Some (Chuck Missler, Courtney Hunt, and others) have made the case that the same is true for the speed of light, and that it changes over time as well and it also is a parameter and not "a physical constant". If they are right? Big implications for carbon dating etc.

Hey? If dark energy can change over time? Just sayin...And?

this has nothing to do with tired light which has been repudiated enough already.)


"Right now, the standard model suggests expansion until the ultimate heat death of the universe. But now, we can consider more exciting, cinematic possibilities for the fate of the universe: if the universal expansion acceleration increases over time, the universe could tear apart in a "big rip." Alternatively, it could reach a point of maximum expansion and collapse inward in a "big crunch."

(And, well, whoptie-shit, big deal lol.)


"In the "big rip" scenario, as the acceleration of universal expansion increases toward infinity within a finite time, all matter down to the scale of atoms and subatomic particles, and spacetime itself, are (as the best dungeon masters put it) "torn asunder."

"As the universe approaches this point, galaxies would become gravitationally unbound as matter dispersed; ultimately, the same thing would happen to planetary systems; then military squadrons, families and married couples. Then atoms would become ionized as their electrons were ripped away. Finally, atomic nuclei themselves would disassociate."


"By contrast, in the "big crunch," the expansion of the universe reverses and all matter and spacetime reconverge toward a singularity, or at least toward a singular point. If the universe contains a high enough density of matter, gravity would stop universal expansion and all matter would fall back in on itself."


This leads to a third theory, the "big bounce," which suggests that the universe itself is a cycle of expansions, collapses and re-expansions. 
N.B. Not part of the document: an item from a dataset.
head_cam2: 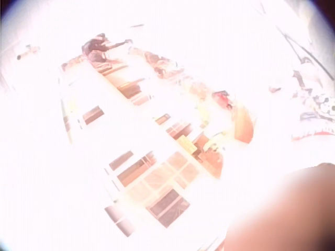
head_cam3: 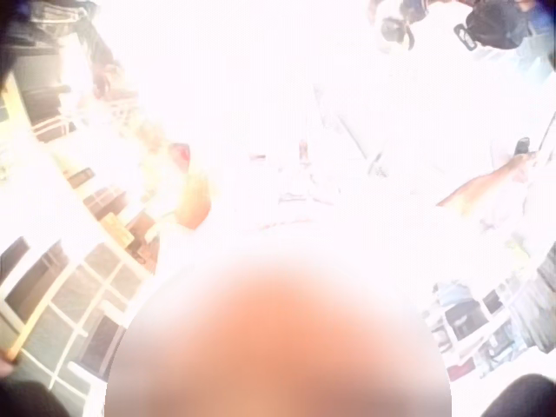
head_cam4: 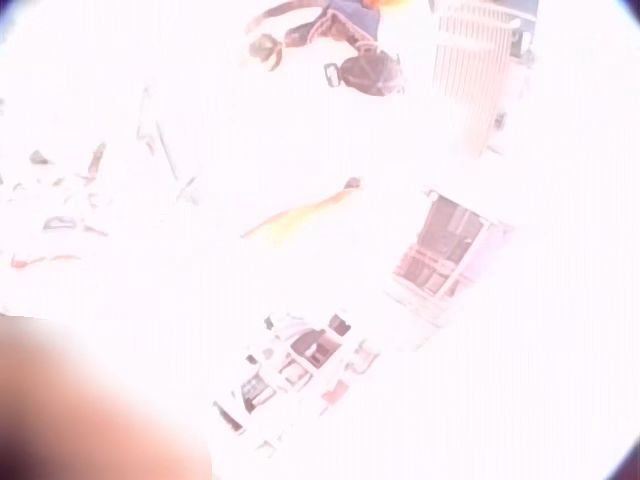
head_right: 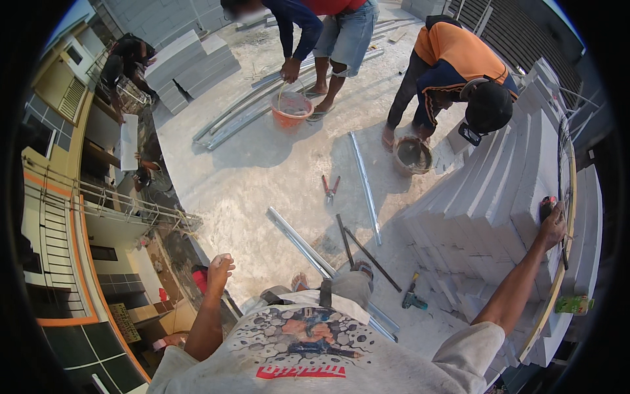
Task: The person measures distances on a rooftop using a tape measure, then uses tin snips to cut a metal strip. The person handles the tape measure and metal strip, and cuts the strip into smaller pieces.
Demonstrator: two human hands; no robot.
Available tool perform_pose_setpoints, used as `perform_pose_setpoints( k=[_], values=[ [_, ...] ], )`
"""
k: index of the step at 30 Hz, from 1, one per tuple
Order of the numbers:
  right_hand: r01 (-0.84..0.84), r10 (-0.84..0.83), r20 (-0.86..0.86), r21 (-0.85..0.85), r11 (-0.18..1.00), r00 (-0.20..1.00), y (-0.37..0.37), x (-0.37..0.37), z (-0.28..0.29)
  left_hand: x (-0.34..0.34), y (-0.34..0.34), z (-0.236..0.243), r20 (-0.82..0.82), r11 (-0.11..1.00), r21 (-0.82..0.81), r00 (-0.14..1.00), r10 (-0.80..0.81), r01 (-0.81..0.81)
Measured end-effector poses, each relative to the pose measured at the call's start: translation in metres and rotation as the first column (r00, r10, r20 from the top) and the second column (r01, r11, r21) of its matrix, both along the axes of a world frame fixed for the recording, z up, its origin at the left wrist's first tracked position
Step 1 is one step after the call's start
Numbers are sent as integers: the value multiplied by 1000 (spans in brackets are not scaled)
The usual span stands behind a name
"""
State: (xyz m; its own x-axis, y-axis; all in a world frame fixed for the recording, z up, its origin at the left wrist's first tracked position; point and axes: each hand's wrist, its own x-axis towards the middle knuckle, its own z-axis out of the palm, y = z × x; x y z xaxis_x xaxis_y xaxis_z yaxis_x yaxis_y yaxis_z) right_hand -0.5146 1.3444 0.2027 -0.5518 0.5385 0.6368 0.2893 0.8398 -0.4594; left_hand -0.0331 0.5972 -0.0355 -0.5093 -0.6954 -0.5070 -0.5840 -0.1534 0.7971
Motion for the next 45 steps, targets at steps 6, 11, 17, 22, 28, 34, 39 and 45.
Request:
perform_pose_setpoints(
  k=[6, 11, 17, 22, 28, 34, 39, 45],
  values=[
    [155, -108, -166, 298, 942, 980, -52, 49, -27, 28, 58, -52, 122, 915, 66, 907, -404, 399],
    [-40, 19, 68, 321, 946, 997, -151, 148, -147, 16, 27, -58, 106, 931, 53, 925, -366, 362],
    [-233, 600, 768, -555, 798, 224, -226, 321, -322, 1, -42, -46, 72, 937, -54, 937, -342, 346],
    [-277, 704, 662, -749, 602, -259, -233, 421, -401, 10, -57, -44, 101, 930, -66, 930, -355, 362],
    [82, 608, 771, -605, 792, -191, -255, 373, -397, 18, -31, -29, 131, 913, 3, 905, -405, 409],
    [-214, 684, 665, -652, 728, 300, -303, 243, -363, 24, -21, -29, 168, 898, 10, 884, -436, 441],
    [-416, 676, 721, -573, 706, 153, -384, 195, -340, 23, -51, -44, 70, 944, -22, 942, -328, 330],
    [-463, 528, 826, -552, 693, -195, -476, 187, -388, 8, -101, -39, 62, 972, 35, 970, -233, 231]
  ],
)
(Explosions, inflations and expansions do not 

and simply can not put them selves back together 

in an orderly fashion as this violates the second law of thermodynamics:

"In a closed system (Our Universe)

everything tends toward entropy (disorder)"

You can not unscramble an egg

so its pretty easy to figure out:

universes don't put themselves back together.

So back to the drawing board Hindus 

and Rodger Penrose, 

and shame on Physic.org 

for not point that fact out.


Reference:

Tuesday, October 31, 2023

Haven't


"It is unknown what spawned the state of inflation, 

only that it couldn’t be eternal 

to the past."

You can’t weasel your way out of this past-timelike-incompleteness by appealing to alternatives to inflation either, such as bouncing cosmologies or cyclic cosmologies, as those have been shown to suffer from the same problems. But that, alone, isn’t enough to tell us that the Universe must have begun from a singularity, either.

All of which is to say:

The hot Big Bang may be the best description we have of our early Universe, but it wasn’t the very beginning, as there’s a cutoff in how far back you can extrapolate the temperature and density of our matter-and-radiation rich Universe.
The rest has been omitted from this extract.